Voltmann told TT in March that the naysayers of the surety increase were “fear mongers” making “specious arguments” (3-26, p 29).

“They’re being spread by the people who this legislation is designed to stop — the cheats, the churners and the thieves,” Voltmann said.

Lamb said previous attempts to get similar surety increase legislation passed have failed when subjected to congressional debate.

“It was an anti-competition move not to fight fraud but to drive small brokers out of business,” Lamb said. “It was slipped in the bill under the radar and was not subjected to debate.”

Lamb said his group, which has about 135 members, will attempt to get Congress to reconsider the issue in future legislation. “We’re not going to roll over and let this happen,” he said.
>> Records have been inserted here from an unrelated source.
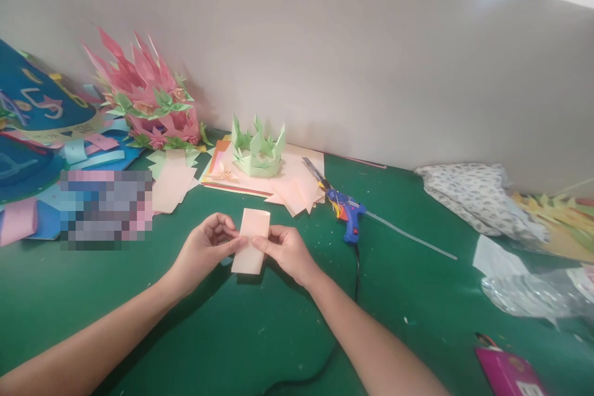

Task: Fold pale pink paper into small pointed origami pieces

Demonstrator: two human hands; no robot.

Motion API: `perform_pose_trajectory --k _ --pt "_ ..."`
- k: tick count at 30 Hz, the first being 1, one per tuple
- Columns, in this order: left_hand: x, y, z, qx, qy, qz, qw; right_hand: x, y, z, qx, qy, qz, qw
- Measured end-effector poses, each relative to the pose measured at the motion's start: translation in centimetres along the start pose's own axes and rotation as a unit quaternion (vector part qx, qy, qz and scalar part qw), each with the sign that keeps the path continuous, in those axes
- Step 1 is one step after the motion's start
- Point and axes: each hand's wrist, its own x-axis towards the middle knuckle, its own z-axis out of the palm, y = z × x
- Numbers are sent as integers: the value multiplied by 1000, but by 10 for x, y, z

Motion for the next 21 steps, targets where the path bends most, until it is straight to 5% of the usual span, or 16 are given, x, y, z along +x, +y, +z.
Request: perform_pose_trajectory --k 21 --pt "-3 -1 -1 70 -18 37 997 0 1 4 20 41 13 999"
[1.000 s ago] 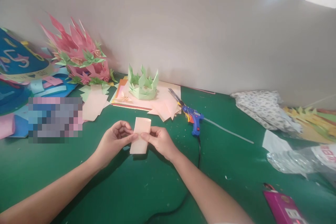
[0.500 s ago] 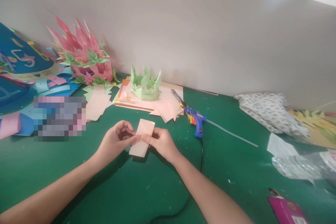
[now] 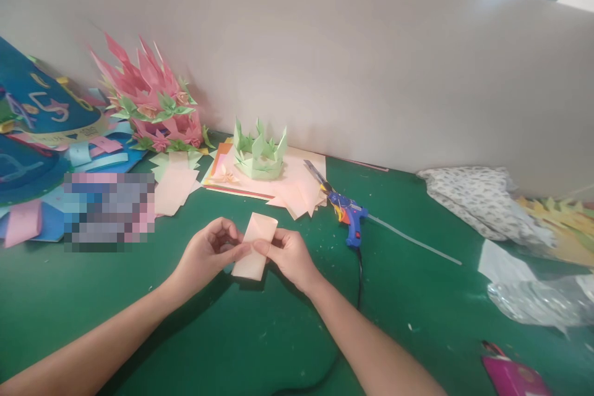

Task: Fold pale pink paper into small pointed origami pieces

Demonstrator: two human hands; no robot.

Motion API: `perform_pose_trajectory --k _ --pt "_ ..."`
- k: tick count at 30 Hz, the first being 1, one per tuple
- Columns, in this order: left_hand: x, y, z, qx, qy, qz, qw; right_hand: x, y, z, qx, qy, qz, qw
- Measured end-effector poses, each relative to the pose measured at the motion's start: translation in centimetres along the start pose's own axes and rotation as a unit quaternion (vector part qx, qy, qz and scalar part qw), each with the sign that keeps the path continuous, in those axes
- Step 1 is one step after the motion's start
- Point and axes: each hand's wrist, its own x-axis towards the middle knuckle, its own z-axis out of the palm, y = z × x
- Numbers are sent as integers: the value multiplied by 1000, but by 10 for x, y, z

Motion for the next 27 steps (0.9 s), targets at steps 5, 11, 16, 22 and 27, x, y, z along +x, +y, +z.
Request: perform_pose_trajectory --k 5,11,16,22,27 --pt "0 0 0 27 13 14 999 0 0 0 -9 -2 -1 1000" --pt "1 2 -2 60 3 29 998 0 0 1 -11 -13 -5 1000" --pt "2 5 -3 83 -15 55 995 1 0 -1 -31 -12 -19 999" --pt "1 1 -5 91 -17 31 995 1 1 -2 -29 -19 -17 999" --pt "3 1 -8 125 -32 32 991 1 -1 -3 -32 5 -31 999"
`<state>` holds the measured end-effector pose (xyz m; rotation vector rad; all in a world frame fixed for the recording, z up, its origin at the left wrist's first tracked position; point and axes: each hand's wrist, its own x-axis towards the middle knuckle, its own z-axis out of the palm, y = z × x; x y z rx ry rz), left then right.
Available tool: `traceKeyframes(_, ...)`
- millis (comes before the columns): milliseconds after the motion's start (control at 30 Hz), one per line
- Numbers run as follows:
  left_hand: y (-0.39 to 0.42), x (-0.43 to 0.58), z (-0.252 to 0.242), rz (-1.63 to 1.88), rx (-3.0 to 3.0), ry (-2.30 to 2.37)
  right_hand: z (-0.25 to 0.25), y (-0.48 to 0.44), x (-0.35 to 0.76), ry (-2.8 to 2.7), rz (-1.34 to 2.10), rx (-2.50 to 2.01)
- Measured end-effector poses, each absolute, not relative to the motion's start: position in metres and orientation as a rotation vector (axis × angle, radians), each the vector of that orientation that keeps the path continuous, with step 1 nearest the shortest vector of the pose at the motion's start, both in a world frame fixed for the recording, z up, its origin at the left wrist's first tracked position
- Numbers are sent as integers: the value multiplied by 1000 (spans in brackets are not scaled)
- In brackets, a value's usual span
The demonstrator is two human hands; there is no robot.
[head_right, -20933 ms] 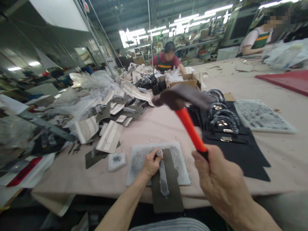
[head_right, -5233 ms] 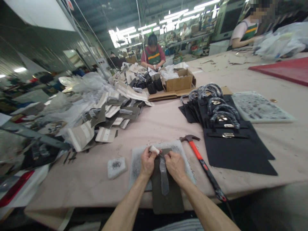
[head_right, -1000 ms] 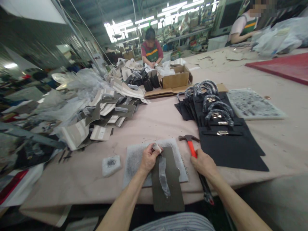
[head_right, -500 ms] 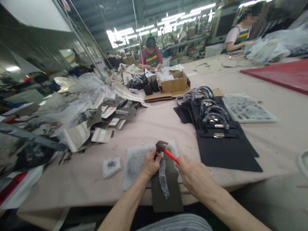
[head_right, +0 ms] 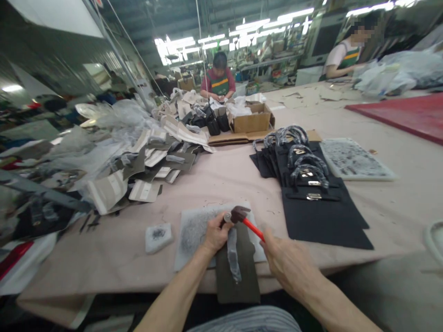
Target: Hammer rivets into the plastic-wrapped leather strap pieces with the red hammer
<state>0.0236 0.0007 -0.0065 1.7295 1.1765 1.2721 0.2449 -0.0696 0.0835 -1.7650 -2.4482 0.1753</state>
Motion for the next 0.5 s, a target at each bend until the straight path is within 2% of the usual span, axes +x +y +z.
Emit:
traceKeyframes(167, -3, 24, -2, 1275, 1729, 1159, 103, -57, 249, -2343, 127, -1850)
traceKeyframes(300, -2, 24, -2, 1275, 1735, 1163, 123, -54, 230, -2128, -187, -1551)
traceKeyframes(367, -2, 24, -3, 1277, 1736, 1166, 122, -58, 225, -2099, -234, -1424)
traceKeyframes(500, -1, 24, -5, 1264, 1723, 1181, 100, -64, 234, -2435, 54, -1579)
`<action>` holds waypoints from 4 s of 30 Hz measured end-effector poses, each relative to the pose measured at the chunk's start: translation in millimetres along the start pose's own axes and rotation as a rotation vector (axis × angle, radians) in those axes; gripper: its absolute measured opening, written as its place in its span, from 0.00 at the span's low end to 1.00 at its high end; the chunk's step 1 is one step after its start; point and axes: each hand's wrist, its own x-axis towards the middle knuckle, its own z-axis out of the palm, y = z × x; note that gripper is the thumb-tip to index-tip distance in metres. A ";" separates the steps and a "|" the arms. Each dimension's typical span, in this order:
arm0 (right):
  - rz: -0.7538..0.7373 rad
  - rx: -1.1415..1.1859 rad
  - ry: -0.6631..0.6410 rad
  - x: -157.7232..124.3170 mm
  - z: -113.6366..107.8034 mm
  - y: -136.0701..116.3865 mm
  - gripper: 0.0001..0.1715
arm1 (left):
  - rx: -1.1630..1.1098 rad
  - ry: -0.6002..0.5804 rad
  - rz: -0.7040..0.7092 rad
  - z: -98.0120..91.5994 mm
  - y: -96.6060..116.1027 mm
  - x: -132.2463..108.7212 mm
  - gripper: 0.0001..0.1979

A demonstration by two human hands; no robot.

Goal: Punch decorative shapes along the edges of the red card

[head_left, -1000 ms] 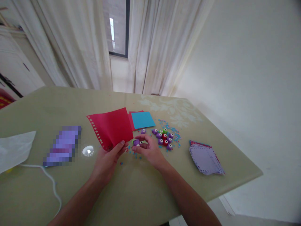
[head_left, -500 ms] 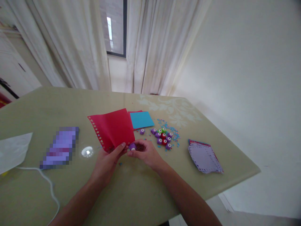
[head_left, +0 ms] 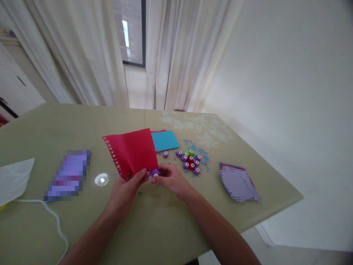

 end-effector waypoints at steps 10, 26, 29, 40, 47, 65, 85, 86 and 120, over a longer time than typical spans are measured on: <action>-0.056 0.064 0.059 2.2 -2.7 3.7 0.26 | 0.150 -0.012 0.045 -6.6 -5.9 2.0 0.20; -0.081 0.013 0.087 3.6 0.2 9.3 0.25 | 0.275 0.010 0.123 -3.9 -5.6 -2.1 0.24; -0.079 0.041 0.086 3.5 1.6 9.8 0.25 | 0.313 0.012 0.148 -5.5 -7.6 -0.7 0.23; -0.065 0.111 0.070 1.5 4.2 11.2 0.24 | 0.202 -0.010 0.077 -4.6 -8.0 0.8 0.22; -0.082 0.137 0.039 2.1 2.0 13.1 0.23 | 0.197 -0.002 0.039 -4.5 -6.4 -1.1 0.22; -0.111 0.088 0.112 0.9 9.3 10.4 0.22 | 0.155 -0.017 0.029 -2.5 -3.4 -2.5 0.21; -0.302 -1.007 0.152 -9.9 -17.1 -0.8 0.22 | 0.352 0.031 0.068 -10.2 1.2 3.4 0.22; -0.300 -0.909 0.191 -8.1 -18.1 -1.1 0.23 | 0.403 0.001 0.074 -9.4 2.9 2.4 0.23; -0.306 -1.701 0.319 22.5 -50.1 4.8 0.23 | 0.166 0.048 0.105 -11.4 -9.1 5.4 0.24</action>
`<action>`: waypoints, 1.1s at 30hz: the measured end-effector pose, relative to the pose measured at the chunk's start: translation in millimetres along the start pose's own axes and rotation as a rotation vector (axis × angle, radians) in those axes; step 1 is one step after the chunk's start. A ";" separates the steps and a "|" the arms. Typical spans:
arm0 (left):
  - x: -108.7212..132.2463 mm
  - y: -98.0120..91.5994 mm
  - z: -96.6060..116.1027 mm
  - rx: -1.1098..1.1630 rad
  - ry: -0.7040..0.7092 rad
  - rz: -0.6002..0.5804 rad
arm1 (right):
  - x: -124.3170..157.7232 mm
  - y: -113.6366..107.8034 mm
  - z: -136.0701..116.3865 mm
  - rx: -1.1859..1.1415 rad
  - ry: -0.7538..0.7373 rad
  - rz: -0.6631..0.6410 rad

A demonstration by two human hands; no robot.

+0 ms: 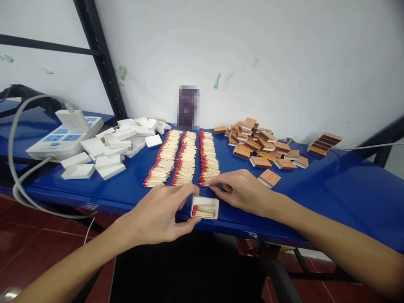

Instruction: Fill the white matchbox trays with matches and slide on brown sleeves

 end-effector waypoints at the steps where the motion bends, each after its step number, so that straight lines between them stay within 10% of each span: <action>1: 0.2 0.2 0.0 -0.001 0.000 -0.003 | 0.0 0.1 -0.9 -0.006 -0.007 -0.007; 33: 1.4 1.1 -0.3 -0.001 0.001 -0.015 | -0.8 5.4 4.1 -0.047 0.111 -0.118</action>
Point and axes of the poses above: each hand's wrist, its own x-axis away from the middle knuckle, its own y-axis out of the palm, z = x × y, the point moved 7 cm from there along -x, towards the middle knuckle, and after that the axes turned 6 degrees about -x, right-handed, at the moved point
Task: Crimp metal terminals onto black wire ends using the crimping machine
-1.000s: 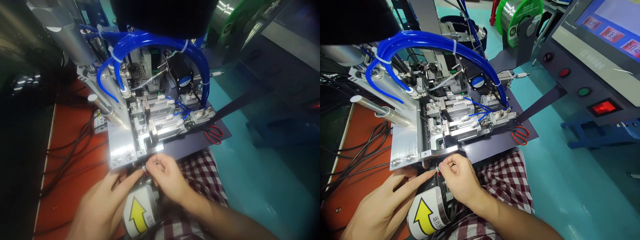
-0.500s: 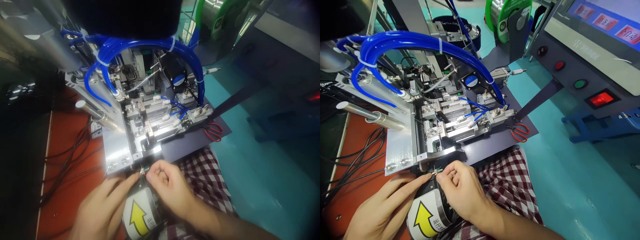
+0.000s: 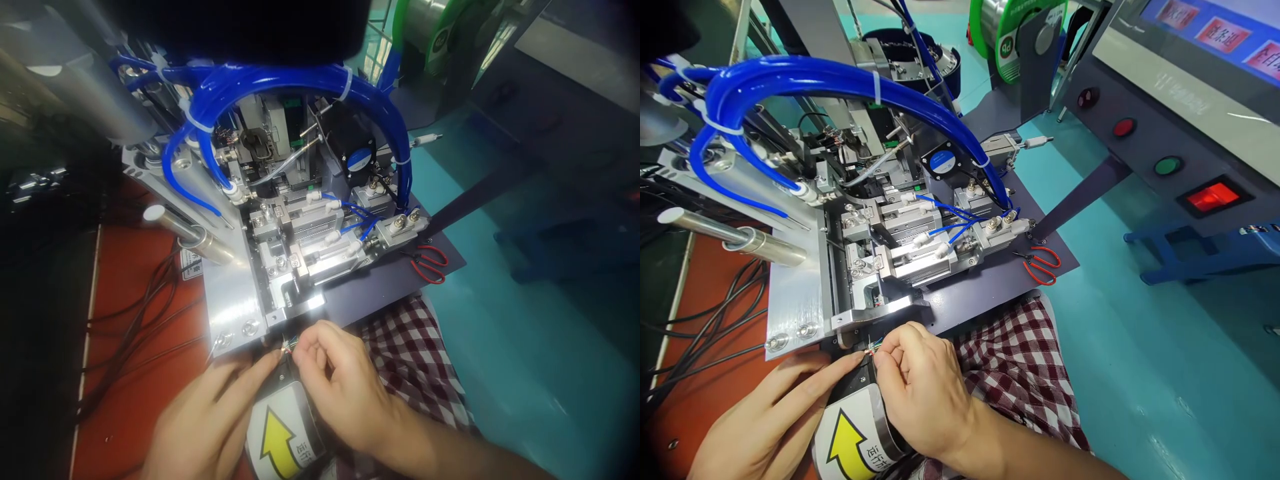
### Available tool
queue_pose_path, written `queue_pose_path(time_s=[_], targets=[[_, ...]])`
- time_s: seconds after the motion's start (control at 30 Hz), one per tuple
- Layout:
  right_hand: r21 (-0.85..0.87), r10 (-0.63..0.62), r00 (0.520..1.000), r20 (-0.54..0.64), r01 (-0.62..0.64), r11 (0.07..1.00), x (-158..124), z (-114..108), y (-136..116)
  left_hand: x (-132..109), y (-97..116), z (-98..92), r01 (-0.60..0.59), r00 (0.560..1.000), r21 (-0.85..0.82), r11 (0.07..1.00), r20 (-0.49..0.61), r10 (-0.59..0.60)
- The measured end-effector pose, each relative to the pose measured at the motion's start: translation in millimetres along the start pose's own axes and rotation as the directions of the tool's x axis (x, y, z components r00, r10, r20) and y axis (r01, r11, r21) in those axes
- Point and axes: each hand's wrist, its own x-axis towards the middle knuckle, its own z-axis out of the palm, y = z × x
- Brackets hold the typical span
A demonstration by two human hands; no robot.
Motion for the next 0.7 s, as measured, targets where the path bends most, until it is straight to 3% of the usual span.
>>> queue_pose_path(time_s=[0.17,0.33,0.47,0.57,0.63,0.7], targets=[[0.029,-0.098,0.995,-0.005,0.098,0.995,1,1,5,-1,-1,0.8,-0.011,1.0,0.0,1.0,-0.008,0.011],[0.086,-0.062,0.998,-0.024,0.063,0.994,0,4,9,0,-2,1.0,-0.029,0.999,0.007,1.0,-0.039,0.029],[0.201,0.124,0.987,0.103,-0.143,0.969,4,0,9,1,-1,0.2,-0.048,0.998,0.017,0.999,-0.037,0.049],[0.325,0.315,0.93,0.188,-0.361,0.874,10,-5,9,1,0,0.1,-0.041,0.999,0.01,0.999,-0.027,0.042],[0.359,0.368,0.909,0.197,-0.416,0.835,13,-5,9,2,0,0.2,-0.028,0.999,-0.002,1.0,-0.023,0.028],[0.358,0.358,0.918,0.173,-0.397,0.845,14,-4,10,2,1,0.3,-0.019,1.0,-0.014,1.0,-0.015,0.019]])
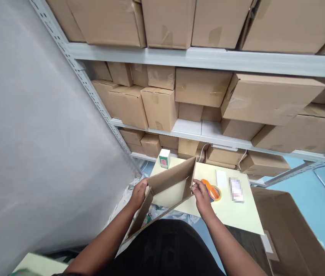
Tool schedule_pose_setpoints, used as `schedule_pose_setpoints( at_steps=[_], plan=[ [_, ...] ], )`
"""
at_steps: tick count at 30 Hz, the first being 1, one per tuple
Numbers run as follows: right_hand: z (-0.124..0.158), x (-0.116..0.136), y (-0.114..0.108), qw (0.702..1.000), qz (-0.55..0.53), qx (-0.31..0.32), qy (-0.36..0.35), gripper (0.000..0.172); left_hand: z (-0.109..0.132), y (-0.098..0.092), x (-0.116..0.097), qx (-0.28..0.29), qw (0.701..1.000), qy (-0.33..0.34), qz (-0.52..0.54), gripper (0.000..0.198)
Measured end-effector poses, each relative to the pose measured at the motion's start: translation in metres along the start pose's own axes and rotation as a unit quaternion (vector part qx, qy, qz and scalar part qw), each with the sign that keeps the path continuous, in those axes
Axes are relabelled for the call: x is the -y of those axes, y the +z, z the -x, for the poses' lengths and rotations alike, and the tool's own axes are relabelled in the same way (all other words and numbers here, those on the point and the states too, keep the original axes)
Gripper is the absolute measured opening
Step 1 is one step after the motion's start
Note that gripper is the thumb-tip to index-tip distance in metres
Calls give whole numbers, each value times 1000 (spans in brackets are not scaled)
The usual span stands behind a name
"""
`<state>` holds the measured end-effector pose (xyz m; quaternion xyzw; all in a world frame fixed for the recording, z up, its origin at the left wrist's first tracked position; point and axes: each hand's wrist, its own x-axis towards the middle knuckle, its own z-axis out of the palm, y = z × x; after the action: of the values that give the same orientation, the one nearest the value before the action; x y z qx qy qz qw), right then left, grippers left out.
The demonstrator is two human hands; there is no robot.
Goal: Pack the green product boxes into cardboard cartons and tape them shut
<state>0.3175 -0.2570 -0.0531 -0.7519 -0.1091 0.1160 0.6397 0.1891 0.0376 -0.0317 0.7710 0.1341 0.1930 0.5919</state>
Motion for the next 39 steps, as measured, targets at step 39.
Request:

In a statement following the bill’s passage, Pacific Financial Association, a firm that underwrites bonds for 5,000 brokers, said it is optimistic it will be able to help brokers comply with the higher bond requirement.

“While Pacific Financial initially had estimated that such new regulations may eliminate a large number of brokerage operations as independent business enterprises, we are certain that the provision in the final text of the transportation bill authorizing the use of ‘group surety bonds’ will enable us to ensure your compliance without effective disruption of your current procedures,” the statement said.

Voltmann disputes that TIA only represents large brokers, saying that 60% of its members have revenues of $5 million or less. And, he said, brokers can secure bonds at a cost of 1% to 5% of the surety requirement.

“For a broker doing $5 million a year, which is five loads a day, the bond is going to cost you as much as $5,000. That’s $5 a load — a cup of Starbucks,” Voltmann said. “You may not like it, but is it really going to put you out of business? If you’re running that close, maybe you shouldn’t be handling other peoples’ money.”

Voltmann claims that the majority of the broker industry is financially sound and well run.

“Yes, this is a little speed bump for them,” Voltmann said. “But it’s not going to put them out of business.”

However, Vince Santiago, owner of VETrans LLC, a small Covington, Wash.-based broker, said the new bond requirement could put him out of business.

“I called several underwriters to check this out, and they said they wanted one-and-a-half times the surety requirement to cover the bond,” Santiago told TT. “I don’t have $112,000 sitting around. I don’t know what I’m going to do.”